Gold Coffee, Greenwell Farms, Koa Coffee Plantation, Bird Feather Hawaii, Kona Blue Sky Coffee and Tomasita Farm Service also had violations of the Migrant and Seasonal Agricultural Worker Protection Act, such as failing to register as a licensed farm labor contractor; failing to disclose employment terms and conditions and to provide wage statements and inform workers of their rights; failing to maintain legally required employment and payroll records; failing to provide safe transport vehicles; and failing to obtain prescribed insurance coverage for transportation vehicles.
In one of the most egregious violations, Tomasita Farm Service sent two 5-year-olds to bring in the harvest at Koa Coffee Plantation, Trotter said.
"Clearly when you have 5-year-olds employed in the field picking cherries, that doesn’t meet our minimum age standard," he said, making the distinction that the children were family members of workers and not the people who ran or owned the farms.
Trotter said Koa Coffee Plantation told investigators that they were unaware that the farm service was using children and have since taken corrective measures. The department assessed $16,000 in civil penalties against Tomasita Farm Service for the child labor violations, he said.

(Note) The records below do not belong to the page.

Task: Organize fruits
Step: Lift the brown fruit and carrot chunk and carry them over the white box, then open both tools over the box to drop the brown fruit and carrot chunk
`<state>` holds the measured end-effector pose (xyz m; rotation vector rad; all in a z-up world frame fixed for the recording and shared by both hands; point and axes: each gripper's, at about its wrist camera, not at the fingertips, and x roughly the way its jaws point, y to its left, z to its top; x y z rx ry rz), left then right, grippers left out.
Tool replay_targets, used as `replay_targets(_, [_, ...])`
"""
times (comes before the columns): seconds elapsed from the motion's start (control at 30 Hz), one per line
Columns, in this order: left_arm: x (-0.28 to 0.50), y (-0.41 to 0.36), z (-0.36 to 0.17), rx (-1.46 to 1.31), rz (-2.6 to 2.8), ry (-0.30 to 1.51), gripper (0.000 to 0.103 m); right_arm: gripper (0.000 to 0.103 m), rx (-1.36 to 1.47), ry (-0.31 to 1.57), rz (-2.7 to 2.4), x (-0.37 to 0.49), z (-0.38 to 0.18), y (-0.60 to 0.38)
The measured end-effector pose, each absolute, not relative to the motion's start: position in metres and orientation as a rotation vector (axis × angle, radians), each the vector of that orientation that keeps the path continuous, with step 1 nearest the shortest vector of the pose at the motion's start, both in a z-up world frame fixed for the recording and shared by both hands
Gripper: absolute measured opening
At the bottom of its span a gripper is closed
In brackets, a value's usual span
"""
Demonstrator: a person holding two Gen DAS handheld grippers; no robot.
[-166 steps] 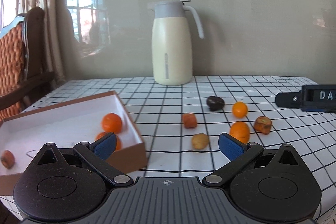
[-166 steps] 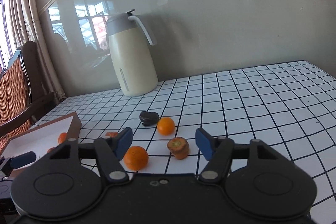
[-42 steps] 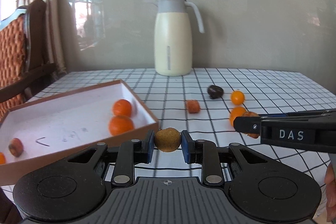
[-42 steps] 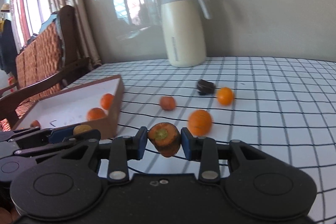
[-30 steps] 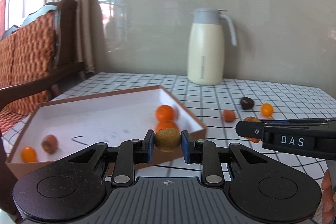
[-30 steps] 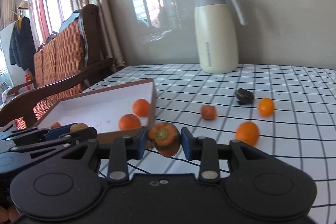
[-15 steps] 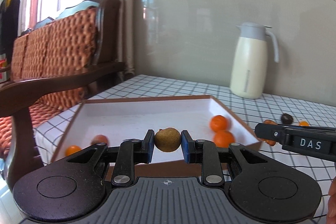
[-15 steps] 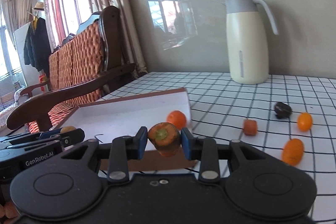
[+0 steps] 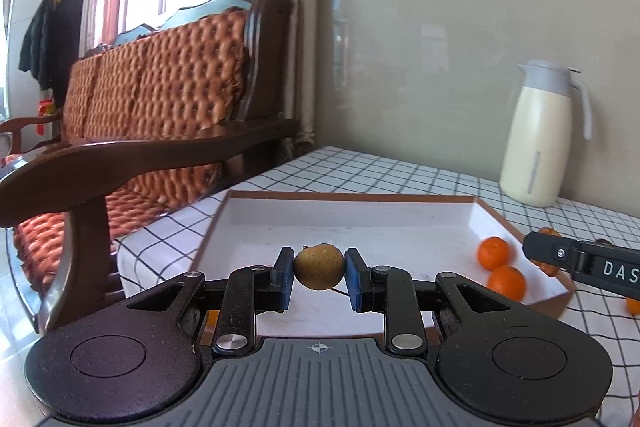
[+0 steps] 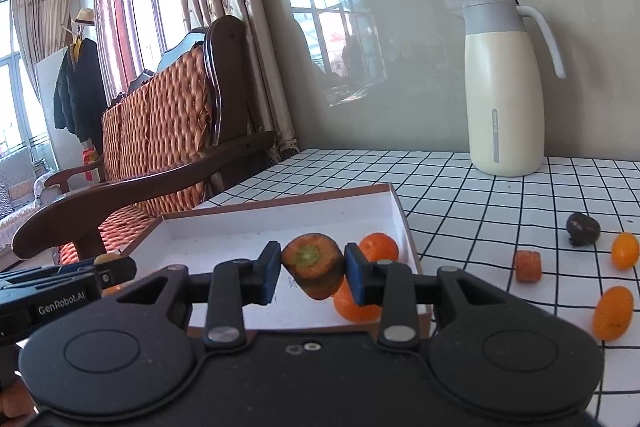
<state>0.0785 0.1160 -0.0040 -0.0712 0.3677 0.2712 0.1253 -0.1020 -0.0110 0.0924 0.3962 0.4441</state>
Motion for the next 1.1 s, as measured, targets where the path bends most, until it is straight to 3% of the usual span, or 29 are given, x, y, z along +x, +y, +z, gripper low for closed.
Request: replay_targets(1.1, [0.156, 0.163, -0.01, -0.114, 0.37, 0.426, 0.027, 0.026, 0.113, 0.46, 0.393, 0.212, -0.021, -0.075])
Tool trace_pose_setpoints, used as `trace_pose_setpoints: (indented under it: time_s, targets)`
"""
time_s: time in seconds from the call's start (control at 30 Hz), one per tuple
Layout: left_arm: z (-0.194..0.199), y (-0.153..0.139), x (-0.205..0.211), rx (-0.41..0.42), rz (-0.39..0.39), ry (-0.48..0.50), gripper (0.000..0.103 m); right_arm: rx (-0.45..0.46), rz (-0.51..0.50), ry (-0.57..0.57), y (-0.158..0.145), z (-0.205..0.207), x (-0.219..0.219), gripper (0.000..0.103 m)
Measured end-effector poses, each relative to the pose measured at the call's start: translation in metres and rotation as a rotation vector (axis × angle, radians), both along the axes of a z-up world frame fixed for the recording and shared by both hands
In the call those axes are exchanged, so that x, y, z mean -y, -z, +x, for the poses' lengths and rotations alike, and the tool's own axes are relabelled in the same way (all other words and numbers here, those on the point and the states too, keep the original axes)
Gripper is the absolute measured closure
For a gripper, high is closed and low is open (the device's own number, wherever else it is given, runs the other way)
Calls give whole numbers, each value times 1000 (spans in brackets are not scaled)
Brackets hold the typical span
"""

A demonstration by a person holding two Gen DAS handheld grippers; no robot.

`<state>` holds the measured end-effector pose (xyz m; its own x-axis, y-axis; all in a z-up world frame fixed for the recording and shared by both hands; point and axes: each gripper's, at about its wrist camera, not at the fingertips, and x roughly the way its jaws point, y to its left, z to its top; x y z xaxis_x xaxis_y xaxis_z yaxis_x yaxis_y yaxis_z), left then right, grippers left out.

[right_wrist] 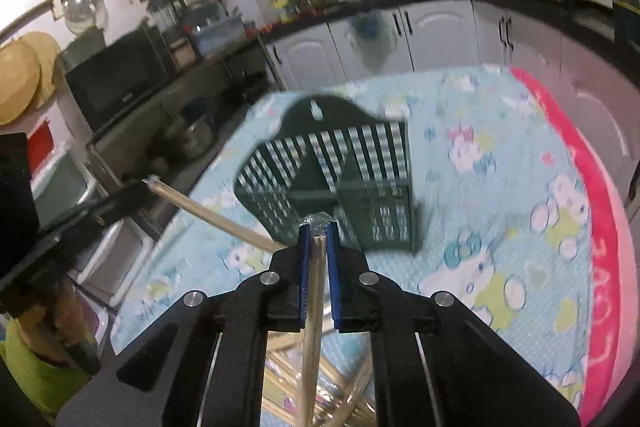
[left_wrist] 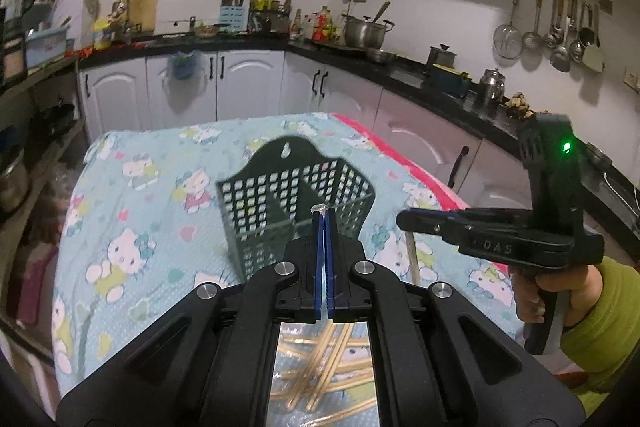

None of the coffee farms returned calls to the Star-Advertiser, and Tomasita Farm Service could not be reached.
"While we are pleased to have recovered back wages for a substantial number of workers, we will continue our effort to promote awareness and improve compliance in this industry," Trotter said. "The U.S. Department of Labor is not a collection agency for back wages and funds. Our main purpose is trying to create an environment in which problems won’t occur in the future."
After the investigation, Trotter said the division obtained agreements from the cited employers not to violate in the future.
"The violations were corrected, and with this group of employers we feel that we’ve cleaned up the problems," he said.
The Kona Coffee Council, which represents about 170 coffee farmers, processors and others involved in the industry here, also has agreed to promote labor law compliance and has established a code of conduct for lawful employment practices and working conditions. Members have agreed that they will not knowingly ship or receive goods that were produced in violation of minimum wage, overtime and child labor requirements.
Mark Storfer, executive vice president and chief operating officer of retailer Hilo Hattie, which sells Kona coffees, said this latest problem adds to the recent challenges that Kailua-Kona coffee growers have faced.
"Their supply still is way down and their prices are up due to the coffee borer beetle infestation," Storfer said. "Consumers are very price sensitive, so that hurts."
Some consumers are socially conscious, too, Storfer said.
"Generally speaking, American consumers are pretty savvy about domestic labor laws and international rights," he said. "If there is validity to this, it might not bode well for Hawaii’s coffee industry."
While there are many emerging coffees in Hawaii, the products from Kailua-Kona still have the most brand identity, Storfer said. According to the council, there are about 600 coffee farms and more than 100 private labels in the region.
"They are top sellers. I sure hope this doesn’t give the industry a black eye," he said. "There’s a lot of interest in Hawaii coffee. We are the only state that grows coffee."